Integration of SQLAlchemy

Note

Supported since PyODPS 0.10.0

PyODPS supports integration of SQLAlchemy and can use it to query data in MaxCompute.

Create connections

You can create MaxCompute connection by specifying access_id, access_key, project and other arguments in a connection string.

import os
from sqlalchemy import create_engine

# Make sure environment variable ALIBABA_CLOUD_ACCESS_KEY_ID already set to Access Key ID of user
# while environment variable ALIBABA_CLOUD_ACCESS_KEY_SECRET set to Access Key Secret of user.
# Not recommended to hardcode Access Key ID or Access Key Secret in your code.
conn_string = 'odps://%s:%s@<project>' % (
   os.getenv('ALIBABA_CLOUD_ACCESS_KEY_ID'),
   os.getenv('ALIBABA_CLOUD_ACCESS_KEY_SECRET'),
)
engine = create_engine(conn_string)

You can use methods below to specify endpoint in connection strings:

import os
from sqlalchemy import create_engine

# Make sure environment variable ALIBABA_CLOUD_ACCESS_KEY_ID already set to Access Key ID of user
# while environment variable ALIBABA_CLOUD_ACCESS_KEY_SECRET set to Access Key Secret of user.
# Not recommended to hardcode Access Key ID or Access Key Secret in your code.
conn_string = 'odps://%s:%s@<project>/?endpoint=<endpoint>' % (
   os.getenv('ALIBABA_CLOUD_ACCESS_KEY_ID'),
   os.getenv('ALIBABA_CLOUD_ACCESS_KEY_SECRET'),
)
engine = create_engine(conn_string)

Replace <access_id> and other placeholders with real account information.
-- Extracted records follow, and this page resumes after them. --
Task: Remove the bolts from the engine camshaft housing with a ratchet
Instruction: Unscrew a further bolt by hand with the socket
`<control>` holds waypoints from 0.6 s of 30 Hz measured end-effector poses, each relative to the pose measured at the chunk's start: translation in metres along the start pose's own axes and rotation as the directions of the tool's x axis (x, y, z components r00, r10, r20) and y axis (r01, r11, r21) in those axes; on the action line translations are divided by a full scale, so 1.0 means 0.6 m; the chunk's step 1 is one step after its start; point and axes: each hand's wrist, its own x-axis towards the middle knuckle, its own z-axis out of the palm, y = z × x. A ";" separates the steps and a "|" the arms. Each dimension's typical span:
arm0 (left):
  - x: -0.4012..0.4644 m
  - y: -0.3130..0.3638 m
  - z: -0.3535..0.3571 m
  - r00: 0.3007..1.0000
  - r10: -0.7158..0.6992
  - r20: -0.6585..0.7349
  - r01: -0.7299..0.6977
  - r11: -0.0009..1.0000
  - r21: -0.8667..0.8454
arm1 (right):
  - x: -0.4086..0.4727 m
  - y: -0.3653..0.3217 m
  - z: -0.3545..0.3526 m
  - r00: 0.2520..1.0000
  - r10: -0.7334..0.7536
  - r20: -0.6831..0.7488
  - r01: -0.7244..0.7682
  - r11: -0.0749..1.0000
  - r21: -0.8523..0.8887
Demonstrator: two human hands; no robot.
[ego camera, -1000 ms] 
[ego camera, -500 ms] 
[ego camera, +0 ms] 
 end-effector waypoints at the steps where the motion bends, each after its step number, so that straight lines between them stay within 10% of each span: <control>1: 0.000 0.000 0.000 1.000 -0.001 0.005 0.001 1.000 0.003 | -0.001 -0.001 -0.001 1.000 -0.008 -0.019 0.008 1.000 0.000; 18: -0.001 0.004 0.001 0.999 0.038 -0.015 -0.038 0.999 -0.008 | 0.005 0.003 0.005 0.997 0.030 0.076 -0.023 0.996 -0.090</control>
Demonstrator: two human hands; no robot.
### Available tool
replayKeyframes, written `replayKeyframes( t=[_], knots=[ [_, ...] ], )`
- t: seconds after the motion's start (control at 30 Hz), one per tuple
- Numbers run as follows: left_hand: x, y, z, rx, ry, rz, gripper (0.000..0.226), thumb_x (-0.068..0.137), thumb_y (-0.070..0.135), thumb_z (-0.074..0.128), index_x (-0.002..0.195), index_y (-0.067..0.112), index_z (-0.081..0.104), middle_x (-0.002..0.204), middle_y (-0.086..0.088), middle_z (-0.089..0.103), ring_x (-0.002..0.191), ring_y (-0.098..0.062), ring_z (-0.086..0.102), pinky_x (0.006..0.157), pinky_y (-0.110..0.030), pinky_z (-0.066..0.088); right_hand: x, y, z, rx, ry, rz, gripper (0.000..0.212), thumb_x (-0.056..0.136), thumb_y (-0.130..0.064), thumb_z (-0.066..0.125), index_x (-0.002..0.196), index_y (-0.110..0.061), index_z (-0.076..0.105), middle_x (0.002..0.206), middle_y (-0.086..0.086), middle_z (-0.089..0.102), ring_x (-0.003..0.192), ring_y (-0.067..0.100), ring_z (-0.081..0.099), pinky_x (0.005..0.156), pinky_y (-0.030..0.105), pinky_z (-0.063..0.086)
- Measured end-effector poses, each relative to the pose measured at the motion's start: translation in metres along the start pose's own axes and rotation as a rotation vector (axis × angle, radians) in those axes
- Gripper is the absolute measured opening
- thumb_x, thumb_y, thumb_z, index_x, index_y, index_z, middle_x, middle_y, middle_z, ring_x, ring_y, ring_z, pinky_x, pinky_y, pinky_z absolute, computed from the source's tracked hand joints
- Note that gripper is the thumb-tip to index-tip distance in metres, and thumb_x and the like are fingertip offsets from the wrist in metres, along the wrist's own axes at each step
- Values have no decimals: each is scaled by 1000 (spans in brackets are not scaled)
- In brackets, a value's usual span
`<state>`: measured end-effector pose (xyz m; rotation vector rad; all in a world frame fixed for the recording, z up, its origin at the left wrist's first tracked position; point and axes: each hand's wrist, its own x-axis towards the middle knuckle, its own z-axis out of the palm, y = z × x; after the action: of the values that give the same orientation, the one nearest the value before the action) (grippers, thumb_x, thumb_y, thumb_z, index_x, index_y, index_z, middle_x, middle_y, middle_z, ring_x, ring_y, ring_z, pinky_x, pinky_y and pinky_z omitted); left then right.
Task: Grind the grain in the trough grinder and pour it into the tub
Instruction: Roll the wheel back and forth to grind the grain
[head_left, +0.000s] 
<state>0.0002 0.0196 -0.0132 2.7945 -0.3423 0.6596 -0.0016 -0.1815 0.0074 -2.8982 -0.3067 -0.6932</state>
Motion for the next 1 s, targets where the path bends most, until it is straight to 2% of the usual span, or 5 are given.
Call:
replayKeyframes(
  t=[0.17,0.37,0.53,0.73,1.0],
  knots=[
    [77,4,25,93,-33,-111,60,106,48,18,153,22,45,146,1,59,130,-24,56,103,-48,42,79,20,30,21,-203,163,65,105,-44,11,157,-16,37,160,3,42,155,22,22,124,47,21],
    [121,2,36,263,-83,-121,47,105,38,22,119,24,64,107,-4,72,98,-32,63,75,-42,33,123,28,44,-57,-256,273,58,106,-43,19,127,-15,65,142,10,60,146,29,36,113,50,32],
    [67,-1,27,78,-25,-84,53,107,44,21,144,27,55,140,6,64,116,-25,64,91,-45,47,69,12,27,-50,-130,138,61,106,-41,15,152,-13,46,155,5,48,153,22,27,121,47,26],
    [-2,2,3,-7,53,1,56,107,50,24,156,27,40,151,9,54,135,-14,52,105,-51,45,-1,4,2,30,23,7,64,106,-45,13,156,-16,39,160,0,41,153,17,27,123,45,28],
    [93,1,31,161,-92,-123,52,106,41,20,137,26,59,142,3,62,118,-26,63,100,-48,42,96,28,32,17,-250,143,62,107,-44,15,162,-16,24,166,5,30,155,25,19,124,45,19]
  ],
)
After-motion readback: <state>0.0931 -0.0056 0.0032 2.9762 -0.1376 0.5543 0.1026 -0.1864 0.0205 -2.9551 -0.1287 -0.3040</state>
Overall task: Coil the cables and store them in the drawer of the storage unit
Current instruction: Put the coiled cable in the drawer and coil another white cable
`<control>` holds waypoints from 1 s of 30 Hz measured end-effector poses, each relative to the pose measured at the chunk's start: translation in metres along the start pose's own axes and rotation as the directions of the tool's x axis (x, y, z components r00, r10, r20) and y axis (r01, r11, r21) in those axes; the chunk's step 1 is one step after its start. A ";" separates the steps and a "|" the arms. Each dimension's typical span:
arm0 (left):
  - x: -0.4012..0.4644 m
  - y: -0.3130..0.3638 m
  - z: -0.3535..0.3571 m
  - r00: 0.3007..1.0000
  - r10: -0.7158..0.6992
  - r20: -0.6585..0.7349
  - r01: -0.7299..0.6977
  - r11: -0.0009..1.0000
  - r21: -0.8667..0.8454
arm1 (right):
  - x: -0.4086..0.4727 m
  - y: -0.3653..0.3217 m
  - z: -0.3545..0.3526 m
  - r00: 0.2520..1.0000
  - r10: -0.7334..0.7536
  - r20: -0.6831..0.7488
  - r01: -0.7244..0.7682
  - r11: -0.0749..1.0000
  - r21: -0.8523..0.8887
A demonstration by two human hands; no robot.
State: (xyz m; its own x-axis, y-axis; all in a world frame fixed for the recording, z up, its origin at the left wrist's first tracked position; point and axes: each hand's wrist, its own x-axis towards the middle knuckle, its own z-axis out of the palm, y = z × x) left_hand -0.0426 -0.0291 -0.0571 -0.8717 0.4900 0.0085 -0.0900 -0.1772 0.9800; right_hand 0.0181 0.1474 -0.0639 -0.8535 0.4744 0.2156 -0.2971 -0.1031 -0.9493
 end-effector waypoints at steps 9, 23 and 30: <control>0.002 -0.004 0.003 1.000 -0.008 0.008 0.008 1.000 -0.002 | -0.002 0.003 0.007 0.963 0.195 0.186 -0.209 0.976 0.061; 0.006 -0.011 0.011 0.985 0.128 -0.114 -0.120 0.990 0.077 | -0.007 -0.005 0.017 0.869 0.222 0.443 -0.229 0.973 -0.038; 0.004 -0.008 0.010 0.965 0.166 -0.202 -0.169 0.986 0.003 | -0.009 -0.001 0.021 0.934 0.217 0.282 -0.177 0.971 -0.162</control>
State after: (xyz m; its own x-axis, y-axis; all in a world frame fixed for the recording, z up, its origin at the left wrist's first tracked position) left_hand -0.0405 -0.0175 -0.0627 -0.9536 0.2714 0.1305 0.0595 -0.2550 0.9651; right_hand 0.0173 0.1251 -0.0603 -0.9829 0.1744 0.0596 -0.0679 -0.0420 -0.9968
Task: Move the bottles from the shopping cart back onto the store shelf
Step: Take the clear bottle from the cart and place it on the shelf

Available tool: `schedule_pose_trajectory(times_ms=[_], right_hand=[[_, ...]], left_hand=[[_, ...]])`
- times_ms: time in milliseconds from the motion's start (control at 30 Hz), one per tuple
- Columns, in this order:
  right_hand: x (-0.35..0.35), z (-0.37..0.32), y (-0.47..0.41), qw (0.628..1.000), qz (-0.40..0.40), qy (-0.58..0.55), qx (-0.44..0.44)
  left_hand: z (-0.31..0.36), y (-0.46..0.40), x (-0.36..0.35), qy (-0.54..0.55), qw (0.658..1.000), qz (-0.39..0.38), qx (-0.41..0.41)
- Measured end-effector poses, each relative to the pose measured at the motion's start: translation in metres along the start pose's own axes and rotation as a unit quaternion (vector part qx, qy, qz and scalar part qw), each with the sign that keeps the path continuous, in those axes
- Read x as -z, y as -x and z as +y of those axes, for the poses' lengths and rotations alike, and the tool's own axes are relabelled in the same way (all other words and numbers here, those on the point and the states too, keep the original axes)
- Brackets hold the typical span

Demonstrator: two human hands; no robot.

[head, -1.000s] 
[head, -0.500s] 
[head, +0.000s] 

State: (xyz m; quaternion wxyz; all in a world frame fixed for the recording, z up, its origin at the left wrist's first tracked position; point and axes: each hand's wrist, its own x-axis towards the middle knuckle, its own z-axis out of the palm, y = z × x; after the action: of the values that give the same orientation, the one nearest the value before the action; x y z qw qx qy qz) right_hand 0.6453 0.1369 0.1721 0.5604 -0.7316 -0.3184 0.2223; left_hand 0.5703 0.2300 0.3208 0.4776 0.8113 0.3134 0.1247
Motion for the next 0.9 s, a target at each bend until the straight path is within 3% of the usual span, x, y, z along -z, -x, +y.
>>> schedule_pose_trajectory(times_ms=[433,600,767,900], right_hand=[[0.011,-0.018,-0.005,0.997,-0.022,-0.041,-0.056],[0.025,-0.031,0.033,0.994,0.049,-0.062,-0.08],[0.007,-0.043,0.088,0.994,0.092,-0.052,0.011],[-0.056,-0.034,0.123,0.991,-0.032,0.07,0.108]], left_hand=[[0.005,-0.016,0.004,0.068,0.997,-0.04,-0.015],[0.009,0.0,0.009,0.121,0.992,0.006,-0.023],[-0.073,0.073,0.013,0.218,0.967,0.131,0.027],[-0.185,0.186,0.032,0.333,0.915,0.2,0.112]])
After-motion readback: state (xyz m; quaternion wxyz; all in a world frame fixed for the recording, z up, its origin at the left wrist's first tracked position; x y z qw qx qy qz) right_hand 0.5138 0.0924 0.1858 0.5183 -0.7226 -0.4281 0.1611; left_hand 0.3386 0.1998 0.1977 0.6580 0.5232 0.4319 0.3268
For existing ODPS entries, after calling o.to_global() to make accounts global, there is no need to specify connection strings in detail again.

from sqlalchemy import create_engine
o.to_global()  # set ODPS object as global one
engine = create_engine('odps://')

Then connections can be created.

conn = engine.connect()

If you want to set execution settings for SQL tasks, you may still use options object provided by PyODPS:

import os
from odps import options
from sqlalchemy import create_engine

# Make sure environment variable ALIBABA_CLOUD_ACCESS_KEY_ID already set to Access Key ID of user
# while environment variable ALIBABA_CLOUD_ACCESS_KEY_SECRET set to Access Key Secret of user.
# Not recommended to hardcode Access Key ID or Access Key Secret in your code.
conn_string = 'odps://%s:%s@<project>/?endpoint=<endpoint>' % (
   os.getenv('ALIBABA_CLOUD_ACCESS_KEY_ID'),
   os.getenv('ALIBABA_CLOUD_ACCESS_KEY_SECRET'),
)
options.sql.settings = {'odps.sql.hive.compatible': 'true'}
engine = create_engine(conn_string)

Settings can also be configured with connection strings:

import os
from sqlalchemy import create_engine

# Make sure environment variable ALIBABA_CLOUD_ACCESS_KEY_ID already set to Access Key ID of user
# while environment variable ALIBABA_CLOUD_ACCESS_KEY_SECRET set to Access Key Secret of user.
# Not recommended to hardcode Access Key ID or Access Key Secret in your code.
conn_string = 'odps://%s:%s@<project>/?endpoint=<endpoint>&odps.sql.hive.compatible=true' % (
   os.getenv('ALIBABA_CLOUD_ACCESS_KEY_ID'),
   os.getenv('ALIBABA_CLOUD_ACCESS_KEY_SECRET'),
)
engine = create_engine(conn_string)

Note that when configuring with connection strings, different engines may have different settings.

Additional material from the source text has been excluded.